▸ Extracted information

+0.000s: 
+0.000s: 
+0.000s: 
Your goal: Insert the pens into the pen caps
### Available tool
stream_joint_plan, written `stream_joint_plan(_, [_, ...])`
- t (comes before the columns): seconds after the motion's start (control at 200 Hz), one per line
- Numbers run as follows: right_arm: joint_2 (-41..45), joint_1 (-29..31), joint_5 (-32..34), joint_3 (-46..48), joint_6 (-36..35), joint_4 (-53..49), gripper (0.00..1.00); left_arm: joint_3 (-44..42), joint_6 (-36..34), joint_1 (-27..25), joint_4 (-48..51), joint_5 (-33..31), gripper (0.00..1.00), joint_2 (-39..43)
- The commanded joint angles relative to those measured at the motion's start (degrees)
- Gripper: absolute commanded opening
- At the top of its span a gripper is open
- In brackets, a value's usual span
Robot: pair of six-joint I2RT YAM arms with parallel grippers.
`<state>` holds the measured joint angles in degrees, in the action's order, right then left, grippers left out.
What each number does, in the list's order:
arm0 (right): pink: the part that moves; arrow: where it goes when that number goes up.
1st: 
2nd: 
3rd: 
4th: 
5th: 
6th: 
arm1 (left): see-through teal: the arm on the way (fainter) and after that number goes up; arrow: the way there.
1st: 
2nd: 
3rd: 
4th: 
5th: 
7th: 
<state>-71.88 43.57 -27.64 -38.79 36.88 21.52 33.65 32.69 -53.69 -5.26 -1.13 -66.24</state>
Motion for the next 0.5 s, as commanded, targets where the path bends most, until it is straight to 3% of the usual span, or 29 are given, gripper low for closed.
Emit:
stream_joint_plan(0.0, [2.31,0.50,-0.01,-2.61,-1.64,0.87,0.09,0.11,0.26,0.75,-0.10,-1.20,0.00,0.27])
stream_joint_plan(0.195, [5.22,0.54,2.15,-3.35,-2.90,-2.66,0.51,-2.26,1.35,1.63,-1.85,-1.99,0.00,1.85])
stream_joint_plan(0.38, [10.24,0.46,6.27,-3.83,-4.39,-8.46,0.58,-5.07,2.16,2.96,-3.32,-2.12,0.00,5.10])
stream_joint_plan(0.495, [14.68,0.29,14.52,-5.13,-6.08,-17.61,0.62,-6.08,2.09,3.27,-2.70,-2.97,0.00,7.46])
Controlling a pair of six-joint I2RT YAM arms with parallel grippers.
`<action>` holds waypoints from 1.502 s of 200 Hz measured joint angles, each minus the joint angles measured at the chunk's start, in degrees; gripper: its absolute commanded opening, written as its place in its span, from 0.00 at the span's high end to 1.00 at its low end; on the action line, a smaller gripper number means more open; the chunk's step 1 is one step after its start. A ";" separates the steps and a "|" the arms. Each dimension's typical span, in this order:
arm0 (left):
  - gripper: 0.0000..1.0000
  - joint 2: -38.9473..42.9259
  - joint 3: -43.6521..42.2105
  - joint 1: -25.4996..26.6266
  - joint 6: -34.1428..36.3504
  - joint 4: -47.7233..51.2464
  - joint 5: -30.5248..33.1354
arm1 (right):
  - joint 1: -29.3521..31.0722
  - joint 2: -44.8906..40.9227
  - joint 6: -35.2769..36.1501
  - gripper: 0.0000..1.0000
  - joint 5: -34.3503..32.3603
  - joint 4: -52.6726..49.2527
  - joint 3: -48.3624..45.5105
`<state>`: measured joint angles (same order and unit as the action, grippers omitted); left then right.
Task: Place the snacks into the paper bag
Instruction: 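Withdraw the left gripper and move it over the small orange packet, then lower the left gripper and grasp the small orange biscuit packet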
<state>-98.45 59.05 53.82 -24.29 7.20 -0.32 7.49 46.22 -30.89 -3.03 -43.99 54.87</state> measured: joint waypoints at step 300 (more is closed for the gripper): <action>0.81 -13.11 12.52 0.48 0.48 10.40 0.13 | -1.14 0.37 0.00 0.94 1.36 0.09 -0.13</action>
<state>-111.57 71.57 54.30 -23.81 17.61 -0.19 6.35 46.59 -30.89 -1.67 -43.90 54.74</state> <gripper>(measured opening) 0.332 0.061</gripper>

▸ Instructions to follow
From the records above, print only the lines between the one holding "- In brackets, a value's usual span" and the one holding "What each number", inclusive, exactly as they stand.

▸ Response area
- In brackets, a value's usual span
Robot: pair of six-joint I2RT YAM arms with parallel grippers.
`<state>` holds the measured joint angles in degrees, in the action's order, right then left, grippers left out.
What each number does, in the list's order:

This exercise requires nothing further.